Exercise directions
Identify all lines in the listing that include the word "drawer", and copy them out.
════
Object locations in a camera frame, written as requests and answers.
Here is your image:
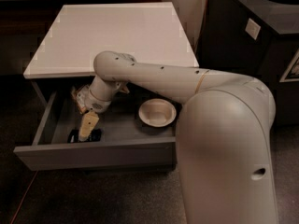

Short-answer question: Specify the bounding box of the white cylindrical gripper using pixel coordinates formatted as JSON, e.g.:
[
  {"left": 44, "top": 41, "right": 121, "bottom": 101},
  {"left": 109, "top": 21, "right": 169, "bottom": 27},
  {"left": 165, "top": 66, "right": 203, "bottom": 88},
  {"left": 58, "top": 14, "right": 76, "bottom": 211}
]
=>
[{"left": 76, "top": 76, "right": 129, "bottom": 142}]

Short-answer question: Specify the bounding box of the blue rxbar blueberry bar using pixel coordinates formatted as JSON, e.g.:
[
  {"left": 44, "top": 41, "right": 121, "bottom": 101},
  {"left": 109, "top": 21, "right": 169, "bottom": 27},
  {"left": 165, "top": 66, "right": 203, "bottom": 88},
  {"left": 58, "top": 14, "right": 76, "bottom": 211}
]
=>
[{"left": 67, "top": 129, "right": 102, "bottom": 143}]

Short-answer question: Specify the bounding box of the grey top drawer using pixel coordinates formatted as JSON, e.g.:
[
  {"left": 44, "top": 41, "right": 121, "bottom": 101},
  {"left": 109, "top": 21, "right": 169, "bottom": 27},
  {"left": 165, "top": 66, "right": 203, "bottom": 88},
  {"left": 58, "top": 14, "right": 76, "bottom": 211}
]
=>
[{"left": 14, "top": 85, "right": 176, "bottom": 171}]

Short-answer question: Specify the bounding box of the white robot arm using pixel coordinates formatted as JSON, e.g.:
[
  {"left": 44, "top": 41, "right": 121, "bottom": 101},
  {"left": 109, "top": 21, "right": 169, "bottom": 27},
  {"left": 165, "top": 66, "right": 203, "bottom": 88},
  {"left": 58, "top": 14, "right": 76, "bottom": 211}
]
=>
[{"left": 84, "top": 51, "right": 278, "bottom": 224}]

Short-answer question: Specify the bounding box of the grey drawer cabinet white top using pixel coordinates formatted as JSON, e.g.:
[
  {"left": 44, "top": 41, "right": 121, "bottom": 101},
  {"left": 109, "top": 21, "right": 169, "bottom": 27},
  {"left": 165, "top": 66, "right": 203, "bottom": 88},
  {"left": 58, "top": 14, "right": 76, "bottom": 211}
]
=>
[{"left": 23, "top": 2, "right": 200, "bottom": 175}]

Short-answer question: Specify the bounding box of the brown and white snack bag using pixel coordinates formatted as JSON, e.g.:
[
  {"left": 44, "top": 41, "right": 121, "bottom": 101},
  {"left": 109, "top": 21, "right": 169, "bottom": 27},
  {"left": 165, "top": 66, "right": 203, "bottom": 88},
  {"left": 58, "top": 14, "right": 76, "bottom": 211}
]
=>
[{"left": 70, "top": 83, "right": 131, "bottom": 115}]

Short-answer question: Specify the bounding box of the white bowl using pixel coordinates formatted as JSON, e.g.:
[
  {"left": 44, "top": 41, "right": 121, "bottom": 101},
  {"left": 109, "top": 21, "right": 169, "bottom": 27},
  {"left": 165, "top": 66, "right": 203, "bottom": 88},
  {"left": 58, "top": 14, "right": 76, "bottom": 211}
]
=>
[{"left": 138, "top": 98, "right": 177, "bottom": 127}]

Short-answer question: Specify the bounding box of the black bin with round hole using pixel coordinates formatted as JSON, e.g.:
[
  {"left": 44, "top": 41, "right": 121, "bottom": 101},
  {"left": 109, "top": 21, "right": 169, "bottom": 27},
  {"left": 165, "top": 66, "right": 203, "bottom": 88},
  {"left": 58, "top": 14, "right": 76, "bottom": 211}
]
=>
[{"left": 196, "top": 0, "right": 299, "bottom": 125}]

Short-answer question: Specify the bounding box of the white label on bin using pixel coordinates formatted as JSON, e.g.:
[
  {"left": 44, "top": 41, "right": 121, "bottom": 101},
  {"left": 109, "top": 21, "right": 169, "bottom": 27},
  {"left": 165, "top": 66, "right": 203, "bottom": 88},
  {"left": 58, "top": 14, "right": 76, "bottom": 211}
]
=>
[{"left": 245, "top": 19, "right": 261, "bottom": 40}]

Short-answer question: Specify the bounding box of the framed sign on bin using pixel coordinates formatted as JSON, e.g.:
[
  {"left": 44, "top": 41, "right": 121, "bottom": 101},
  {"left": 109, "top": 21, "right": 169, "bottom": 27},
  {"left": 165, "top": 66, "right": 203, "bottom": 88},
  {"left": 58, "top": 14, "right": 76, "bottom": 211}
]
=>
[{"left": 280, "top": 49, "right": 299, "bottom": 82}]

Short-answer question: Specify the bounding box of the orange cable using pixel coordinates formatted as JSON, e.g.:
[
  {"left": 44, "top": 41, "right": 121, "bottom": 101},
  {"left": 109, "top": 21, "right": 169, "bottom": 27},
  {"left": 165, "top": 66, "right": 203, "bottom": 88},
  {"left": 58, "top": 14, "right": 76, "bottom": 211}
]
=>
[{"left": 9, "top": 0, "right": 218, "bottom": 224}]
════
Solution
Short-answer question: Specify the bounding box of the grey top drawer using pixel coordinates formatted as JSON, e.g.:
Short-answer question: Specify the bounding box of the grey drawer cabinet white top using pixel coordinates formatted as JSON, e.g.:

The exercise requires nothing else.